De 10 tips om doelen te stellen en te behalen

Goede voornemens maken om vervolgens een jaar later te beseffen dat je eigenlijk nog weinig vooruitgang hebt geboekt: dat schiet natuurlijk niet op. Om doelen écht te halen heb je een systeem nodig, één dat rekening houdt met de vele valkuilen van doelen en voornemens. De 10 tips die volgen zijn afkomstig uit het boek Your Best Year Ever van Michael Hyatt en zijn gebaseerd op recent onderzoek naar het bereiken van doelstellingen en menselijke prestaties.

1. Geloof in jezelf

Eén van de grootste redenen waarom wij falen in het behalen van onze doelen, is omdat we twijfelen of we het kunnen. Hoe meer tegenslagen we hebben gehad, hoe minder we geloven dat we iets kunnen. Om onszelf te beschermen voor meer teleurstellingen, ontwikkelen we een cynische, zelf-beschermende houding.

Vergelijk maar eens: ‘ik ga écht proberen dit jaar 10 kilo af te vallen’ en ‘ik ga dit jaar 10 kilo afvallen’. In het eerste geval vergeef je het jezelf eerder als het niet lukt. Je hebt het toch geprobeerd? Maar bij welke uitspraak denk je dat de kans op succes het grootst is?

Problemen of obstakels spelen zich vaak in je hoofd af, niet in de buitenwereld. Ze ontstaan door allerlei veronderstellingen die we eropna houden, maar zijn die wel gegrond? Denk oplossingsgericht, probeer obstakels te tackelen of eromheen te werken.
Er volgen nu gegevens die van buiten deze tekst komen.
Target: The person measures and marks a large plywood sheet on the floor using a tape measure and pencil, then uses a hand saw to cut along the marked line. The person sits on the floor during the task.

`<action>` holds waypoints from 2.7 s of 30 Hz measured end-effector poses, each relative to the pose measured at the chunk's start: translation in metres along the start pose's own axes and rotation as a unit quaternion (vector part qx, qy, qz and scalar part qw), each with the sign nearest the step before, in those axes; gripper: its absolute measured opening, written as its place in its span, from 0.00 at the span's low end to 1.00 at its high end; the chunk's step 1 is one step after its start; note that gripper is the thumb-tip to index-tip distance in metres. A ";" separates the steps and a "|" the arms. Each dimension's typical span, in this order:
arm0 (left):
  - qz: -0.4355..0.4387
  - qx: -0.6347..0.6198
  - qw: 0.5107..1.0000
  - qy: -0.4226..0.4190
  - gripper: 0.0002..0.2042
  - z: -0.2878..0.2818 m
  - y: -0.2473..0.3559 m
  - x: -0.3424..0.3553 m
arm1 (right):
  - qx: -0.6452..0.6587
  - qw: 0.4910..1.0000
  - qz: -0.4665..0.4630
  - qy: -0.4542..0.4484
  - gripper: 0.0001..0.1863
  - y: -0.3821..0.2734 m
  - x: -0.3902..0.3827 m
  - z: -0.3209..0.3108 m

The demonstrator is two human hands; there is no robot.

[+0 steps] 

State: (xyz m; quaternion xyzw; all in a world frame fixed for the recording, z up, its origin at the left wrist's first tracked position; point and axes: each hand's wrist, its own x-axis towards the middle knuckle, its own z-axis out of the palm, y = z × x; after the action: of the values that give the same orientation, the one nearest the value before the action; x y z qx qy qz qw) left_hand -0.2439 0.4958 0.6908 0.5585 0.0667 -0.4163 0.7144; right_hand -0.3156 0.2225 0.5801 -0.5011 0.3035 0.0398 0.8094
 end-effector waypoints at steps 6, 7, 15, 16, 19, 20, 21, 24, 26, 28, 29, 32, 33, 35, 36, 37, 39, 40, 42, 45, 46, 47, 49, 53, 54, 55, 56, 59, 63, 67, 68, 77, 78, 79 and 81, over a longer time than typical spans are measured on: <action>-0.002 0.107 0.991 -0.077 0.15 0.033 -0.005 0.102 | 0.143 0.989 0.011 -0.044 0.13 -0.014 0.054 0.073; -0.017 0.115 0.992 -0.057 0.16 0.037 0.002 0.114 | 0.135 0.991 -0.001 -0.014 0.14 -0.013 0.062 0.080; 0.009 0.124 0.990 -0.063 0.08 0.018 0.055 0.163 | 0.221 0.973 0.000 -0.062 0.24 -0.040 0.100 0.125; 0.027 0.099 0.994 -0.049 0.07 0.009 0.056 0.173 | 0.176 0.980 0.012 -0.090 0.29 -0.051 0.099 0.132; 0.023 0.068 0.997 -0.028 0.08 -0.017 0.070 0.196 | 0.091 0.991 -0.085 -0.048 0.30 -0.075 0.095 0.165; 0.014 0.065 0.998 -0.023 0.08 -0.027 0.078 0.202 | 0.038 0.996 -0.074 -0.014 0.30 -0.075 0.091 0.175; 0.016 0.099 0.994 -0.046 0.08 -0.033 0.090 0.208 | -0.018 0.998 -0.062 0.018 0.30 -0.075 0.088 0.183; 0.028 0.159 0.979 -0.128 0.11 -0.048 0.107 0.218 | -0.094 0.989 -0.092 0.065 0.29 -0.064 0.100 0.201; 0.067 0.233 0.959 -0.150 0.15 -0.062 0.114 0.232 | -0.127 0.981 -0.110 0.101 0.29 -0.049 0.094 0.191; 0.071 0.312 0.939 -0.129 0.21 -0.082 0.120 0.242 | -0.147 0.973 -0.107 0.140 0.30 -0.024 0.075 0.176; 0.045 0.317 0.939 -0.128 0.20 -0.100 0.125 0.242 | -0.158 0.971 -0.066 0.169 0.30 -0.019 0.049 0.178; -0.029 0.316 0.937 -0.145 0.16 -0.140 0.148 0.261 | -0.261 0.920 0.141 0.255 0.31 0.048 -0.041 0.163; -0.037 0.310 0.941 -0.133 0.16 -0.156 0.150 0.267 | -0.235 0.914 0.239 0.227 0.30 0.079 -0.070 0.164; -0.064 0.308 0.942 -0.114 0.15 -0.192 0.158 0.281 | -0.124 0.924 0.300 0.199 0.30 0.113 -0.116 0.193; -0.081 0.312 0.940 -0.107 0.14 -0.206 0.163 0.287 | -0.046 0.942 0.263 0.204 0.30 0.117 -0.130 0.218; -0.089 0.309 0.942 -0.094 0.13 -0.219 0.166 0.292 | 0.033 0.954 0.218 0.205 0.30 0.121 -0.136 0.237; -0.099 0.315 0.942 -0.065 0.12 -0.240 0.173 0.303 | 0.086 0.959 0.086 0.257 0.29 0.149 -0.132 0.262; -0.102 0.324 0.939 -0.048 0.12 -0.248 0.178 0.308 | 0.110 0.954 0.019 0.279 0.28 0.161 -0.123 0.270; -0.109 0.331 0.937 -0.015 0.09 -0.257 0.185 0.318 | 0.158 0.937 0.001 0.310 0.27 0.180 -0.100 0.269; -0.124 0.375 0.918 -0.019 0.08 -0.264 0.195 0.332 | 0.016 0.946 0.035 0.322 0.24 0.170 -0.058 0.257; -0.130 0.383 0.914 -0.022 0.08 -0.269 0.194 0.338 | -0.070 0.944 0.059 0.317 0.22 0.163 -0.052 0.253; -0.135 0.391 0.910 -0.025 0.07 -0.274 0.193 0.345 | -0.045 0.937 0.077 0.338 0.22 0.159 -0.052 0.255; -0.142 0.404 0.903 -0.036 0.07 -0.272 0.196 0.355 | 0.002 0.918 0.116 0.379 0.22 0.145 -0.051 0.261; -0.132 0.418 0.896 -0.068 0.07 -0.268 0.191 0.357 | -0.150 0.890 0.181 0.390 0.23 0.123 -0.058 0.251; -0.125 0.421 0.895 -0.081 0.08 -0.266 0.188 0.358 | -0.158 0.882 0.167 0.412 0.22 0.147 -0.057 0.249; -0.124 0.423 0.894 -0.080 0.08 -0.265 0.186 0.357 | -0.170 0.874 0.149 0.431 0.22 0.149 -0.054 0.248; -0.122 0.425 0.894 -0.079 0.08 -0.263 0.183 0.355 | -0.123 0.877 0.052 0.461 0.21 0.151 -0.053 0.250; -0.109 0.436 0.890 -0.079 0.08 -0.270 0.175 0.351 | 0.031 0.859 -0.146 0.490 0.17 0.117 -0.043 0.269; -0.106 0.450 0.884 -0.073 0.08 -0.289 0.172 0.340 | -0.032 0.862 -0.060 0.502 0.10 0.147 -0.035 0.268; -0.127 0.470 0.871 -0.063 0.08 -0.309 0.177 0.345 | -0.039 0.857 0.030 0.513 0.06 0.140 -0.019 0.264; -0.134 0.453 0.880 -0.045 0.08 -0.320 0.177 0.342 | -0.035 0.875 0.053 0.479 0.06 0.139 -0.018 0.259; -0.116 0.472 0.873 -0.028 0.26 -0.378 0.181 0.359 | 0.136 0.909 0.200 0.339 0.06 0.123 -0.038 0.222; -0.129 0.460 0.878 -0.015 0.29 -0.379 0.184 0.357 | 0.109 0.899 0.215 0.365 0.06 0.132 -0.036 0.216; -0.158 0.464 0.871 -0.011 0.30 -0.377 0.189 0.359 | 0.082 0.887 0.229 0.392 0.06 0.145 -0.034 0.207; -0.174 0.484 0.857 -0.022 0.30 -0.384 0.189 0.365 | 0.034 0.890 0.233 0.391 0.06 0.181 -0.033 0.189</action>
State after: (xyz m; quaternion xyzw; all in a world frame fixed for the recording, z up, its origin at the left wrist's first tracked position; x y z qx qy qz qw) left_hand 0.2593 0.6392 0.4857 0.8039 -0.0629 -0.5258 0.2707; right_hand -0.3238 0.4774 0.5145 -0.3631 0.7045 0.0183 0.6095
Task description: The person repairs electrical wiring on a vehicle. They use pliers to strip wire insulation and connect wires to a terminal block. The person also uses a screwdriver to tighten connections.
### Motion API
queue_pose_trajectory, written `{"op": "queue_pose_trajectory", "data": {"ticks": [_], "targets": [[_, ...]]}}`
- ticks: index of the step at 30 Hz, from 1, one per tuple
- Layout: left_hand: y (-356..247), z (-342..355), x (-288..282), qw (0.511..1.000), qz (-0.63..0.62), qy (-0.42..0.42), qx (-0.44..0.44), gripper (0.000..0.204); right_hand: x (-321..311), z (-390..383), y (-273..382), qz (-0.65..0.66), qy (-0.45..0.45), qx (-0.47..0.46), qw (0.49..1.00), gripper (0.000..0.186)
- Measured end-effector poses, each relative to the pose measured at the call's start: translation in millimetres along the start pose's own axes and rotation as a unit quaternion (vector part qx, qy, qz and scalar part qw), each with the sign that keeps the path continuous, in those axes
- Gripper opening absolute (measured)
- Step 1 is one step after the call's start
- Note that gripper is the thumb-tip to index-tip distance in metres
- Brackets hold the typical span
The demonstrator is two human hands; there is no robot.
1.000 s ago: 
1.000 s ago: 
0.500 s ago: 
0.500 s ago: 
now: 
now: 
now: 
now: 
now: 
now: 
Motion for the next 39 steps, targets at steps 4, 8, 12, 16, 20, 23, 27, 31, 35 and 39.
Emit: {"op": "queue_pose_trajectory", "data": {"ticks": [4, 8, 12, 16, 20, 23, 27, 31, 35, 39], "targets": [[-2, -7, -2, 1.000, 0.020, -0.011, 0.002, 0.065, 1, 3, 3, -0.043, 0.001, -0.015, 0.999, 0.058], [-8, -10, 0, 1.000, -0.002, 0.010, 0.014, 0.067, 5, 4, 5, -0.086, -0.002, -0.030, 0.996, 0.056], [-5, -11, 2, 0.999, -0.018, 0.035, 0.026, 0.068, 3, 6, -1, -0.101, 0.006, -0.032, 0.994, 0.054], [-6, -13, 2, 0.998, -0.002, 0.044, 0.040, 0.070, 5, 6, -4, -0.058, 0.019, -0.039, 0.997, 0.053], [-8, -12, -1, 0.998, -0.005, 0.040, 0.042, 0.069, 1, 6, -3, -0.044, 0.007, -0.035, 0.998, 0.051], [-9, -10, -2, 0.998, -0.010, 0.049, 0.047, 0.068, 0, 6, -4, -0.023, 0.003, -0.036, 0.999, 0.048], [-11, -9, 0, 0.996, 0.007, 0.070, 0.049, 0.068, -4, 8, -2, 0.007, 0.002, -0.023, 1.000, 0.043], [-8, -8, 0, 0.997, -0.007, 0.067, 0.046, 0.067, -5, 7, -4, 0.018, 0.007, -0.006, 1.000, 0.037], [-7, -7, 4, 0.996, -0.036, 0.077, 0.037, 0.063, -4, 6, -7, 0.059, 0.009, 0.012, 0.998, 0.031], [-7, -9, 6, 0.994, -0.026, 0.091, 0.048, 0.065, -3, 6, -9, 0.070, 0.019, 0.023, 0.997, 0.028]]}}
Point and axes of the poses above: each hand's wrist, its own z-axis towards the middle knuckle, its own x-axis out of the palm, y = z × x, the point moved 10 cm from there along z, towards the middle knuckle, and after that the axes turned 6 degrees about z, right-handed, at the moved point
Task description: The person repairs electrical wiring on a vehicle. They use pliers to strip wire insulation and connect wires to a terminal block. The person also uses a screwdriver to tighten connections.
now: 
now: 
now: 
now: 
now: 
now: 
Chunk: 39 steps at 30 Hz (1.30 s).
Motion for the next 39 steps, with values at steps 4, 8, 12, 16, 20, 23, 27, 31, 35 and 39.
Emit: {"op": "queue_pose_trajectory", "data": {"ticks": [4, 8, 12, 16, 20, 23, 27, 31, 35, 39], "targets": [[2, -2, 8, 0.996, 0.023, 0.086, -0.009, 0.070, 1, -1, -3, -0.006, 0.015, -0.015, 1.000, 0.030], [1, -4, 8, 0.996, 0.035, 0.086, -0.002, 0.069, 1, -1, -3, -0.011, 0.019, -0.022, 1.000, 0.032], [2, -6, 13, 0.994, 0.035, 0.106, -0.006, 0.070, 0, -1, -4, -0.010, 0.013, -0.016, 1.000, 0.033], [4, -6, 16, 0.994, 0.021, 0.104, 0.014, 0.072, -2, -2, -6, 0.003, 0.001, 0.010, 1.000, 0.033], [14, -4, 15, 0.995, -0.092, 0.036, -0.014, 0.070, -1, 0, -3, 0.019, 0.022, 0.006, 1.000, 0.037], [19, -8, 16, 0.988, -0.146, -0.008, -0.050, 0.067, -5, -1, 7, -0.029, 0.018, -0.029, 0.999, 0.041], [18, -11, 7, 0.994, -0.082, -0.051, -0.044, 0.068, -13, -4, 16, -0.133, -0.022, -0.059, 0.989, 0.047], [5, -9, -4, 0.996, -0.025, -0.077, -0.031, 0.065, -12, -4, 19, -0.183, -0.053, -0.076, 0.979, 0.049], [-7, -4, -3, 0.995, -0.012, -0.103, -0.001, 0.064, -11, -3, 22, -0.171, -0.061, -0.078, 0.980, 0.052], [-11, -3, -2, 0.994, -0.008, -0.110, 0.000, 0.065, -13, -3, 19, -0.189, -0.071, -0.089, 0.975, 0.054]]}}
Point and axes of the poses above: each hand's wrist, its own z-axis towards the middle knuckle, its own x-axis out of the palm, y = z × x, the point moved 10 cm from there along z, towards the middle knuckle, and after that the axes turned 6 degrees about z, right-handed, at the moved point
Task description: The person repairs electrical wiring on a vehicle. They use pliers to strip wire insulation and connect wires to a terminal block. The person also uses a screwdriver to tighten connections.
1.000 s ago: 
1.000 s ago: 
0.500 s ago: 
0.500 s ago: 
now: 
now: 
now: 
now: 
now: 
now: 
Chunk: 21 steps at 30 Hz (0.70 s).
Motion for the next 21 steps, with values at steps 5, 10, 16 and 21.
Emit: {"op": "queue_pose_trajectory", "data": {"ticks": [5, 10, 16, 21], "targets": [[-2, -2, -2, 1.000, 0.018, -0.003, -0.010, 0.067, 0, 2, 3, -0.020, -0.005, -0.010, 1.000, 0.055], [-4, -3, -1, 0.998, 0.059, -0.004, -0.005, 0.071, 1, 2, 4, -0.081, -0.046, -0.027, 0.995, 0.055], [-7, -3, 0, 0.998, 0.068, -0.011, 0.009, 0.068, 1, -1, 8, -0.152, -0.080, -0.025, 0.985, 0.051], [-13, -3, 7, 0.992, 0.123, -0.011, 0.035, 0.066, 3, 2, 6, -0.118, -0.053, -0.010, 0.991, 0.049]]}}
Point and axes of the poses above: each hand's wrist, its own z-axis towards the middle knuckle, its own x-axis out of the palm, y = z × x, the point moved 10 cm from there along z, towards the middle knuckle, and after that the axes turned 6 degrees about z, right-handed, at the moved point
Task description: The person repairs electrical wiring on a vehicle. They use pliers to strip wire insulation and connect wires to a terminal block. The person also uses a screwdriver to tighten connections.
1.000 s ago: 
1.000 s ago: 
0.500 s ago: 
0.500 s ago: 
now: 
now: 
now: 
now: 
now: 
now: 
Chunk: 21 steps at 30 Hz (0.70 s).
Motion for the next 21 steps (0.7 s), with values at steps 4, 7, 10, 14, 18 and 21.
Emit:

Accepteer het niet als je ergens niet goed in bent, maar denk: ik ben ergens nóg niet goed in. Daar kan altijd verandering in komen!

2. Leer van het verleden

Het Amerikaanse leger gebruikt een handige terugdenk-methode om beter te worden in wat ze doet: de After-Action Review. Het doel ervan is om te begrijpen wat er na een bepaalde gebeurtenis is gebeurd, waarom dat zo gebeurde en hoe je dat een volgende keer beter kunt aanpakken. Deze methode bestaat uit vier stappen die ook goed toepasbaar zijn voor persoonlijke doelen:

  1. Wat was je doel of droom? Waar hoopte je op?
    En was dit op professioneel vlak? Of op spiritueel, intellectueel, emotioneel, fysiek, echtelijk, ouderlijk, sociaal, professioneel, vrije tijd en/of financieel vlak? Overweeg elk van de domeinen, hier bestaat je leven immers uit en ze zijn vaak nauw met elkaar verbonden.
  2. Wat gebeurde er? Wat had je liever niet meegemaakt?
    Dit vraag je je niet af om het verleden te kunnen veranderen – dat kan immers toch niet – maar om licht te werpen op de toekomst. Van welke prestaties of gebeurtenissen zou je willen dat ze erkend werden, terwijl dat niet gebeurde?Op welke dingen die je hebt bereikt ben je het meest trots? Het is niet alleen belangrijk om te beseffen wat fout ging, maar ook wat goed ging en hoe je overtuigingen en gedrag daaraan bijdroegen. Dikke kans dat je het beter doet dan je aan jezelf toegeeft. Benoem twee of drie thema’s die telkens terugkomen. Dit kunnen woorden, zinsdelen maar ook hele zinnen zijn. Bijvoorbeeld: productief zijn terwijl je je rust beschermt, moeilijke beslissingen maken in een lastige economie, initiatief nemen of een beschadigde relatie herstellen.
  3. Leer van deze ervaringen.
    Welke lessen kun je trekken uit je ervaringen? Zeggen je ervaringen iets over de mensen met wie je omging of samenwerkte? Of over jezelf? Moet je de volgende keer meer risico spreiden? Heb je moeite met deze stap, denk dan na over wat je succes in de weg stond: was het bijvoorbeeld strategische planning? Had je meer geld moeten sparen? Of meer tijd met je familie moeten doorbrengen?
  4. Pas je gedrag aan.
    Slechts weten wat er de vorige keer misging, is onvoldoende om te voorkomen dat je de volgende keer dezelfde fouten maakt. Als iets in je overtuigingen en gedrag je belemmerde, dan moet je daar iets aan veranderen.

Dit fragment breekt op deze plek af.